Go to the main page, scroll down to Skeeter Pee under Wine Making, and you will find 3793 posts on the topic...


----------



## 690ride (Nov 9, 2011)

*Yes*

Just a basic definition of it would be good. Is it hillbilly nothing fancy? Thx.


----------



## Julie (Nov 9, 2011)

Hi 690ride,

Skeeter pee is taking a slurry and that is when you make a wine and rack to the secondary, the slurry is the stuff left over, it is the yeast that is at the bottom of your primary. You take that and add it in the way you should by the instructions to RealLemon concentrate.

It is basically a lemon wine witha very faint flavor of whatever slurry you used. 

does this help?


----------



## ffemt128 (Nov 10, 2011)

690ride said:


> Just a basic definition of it would be good. Is it hillbilly nothing fancy? Thx.

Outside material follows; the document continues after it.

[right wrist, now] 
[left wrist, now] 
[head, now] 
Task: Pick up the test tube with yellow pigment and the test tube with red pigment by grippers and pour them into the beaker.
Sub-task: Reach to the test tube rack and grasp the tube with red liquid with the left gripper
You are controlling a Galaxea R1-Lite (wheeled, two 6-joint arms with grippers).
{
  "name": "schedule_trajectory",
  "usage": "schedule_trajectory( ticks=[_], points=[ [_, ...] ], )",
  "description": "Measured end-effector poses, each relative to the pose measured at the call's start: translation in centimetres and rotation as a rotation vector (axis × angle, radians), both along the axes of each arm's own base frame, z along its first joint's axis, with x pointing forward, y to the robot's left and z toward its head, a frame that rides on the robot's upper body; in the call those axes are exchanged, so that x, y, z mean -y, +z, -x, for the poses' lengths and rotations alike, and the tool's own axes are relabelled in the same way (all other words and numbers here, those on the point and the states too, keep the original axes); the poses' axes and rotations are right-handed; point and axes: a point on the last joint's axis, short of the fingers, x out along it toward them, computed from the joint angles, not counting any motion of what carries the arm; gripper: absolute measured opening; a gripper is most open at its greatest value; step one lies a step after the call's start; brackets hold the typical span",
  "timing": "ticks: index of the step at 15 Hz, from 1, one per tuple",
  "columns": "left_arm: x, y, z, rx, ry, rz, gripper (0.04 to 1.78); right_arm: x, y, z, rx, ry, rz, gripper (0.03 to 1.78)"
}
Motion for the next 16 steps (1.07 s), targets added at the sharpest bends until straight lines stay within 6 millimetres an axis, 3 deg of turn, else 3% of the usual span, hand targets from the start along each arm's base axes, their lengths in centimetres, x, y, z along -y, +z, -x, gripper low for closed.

Its similar to a hard lemonade, however it is between 10%-12% alcohol depending on how strong you make it. Total cost for 5 gallons is about $15.00 and you can use a yeast starter if you don't have slurry. I've always used a starter and I think they have come out very well. Once you get a batch made, you better plan on the second one shortly after. It doesn't last long on hot sunny days or coll cloudy days for that matter.


----------



## Minnesotamaker (Nov 12, 2011)

You can find some information about it on my website: *Skeeter Pee* Click on the FAQ page and there are lots of answers there. While it has lots of pretty pictures and stuff, there is actually more information collected on sites like this forum.


----------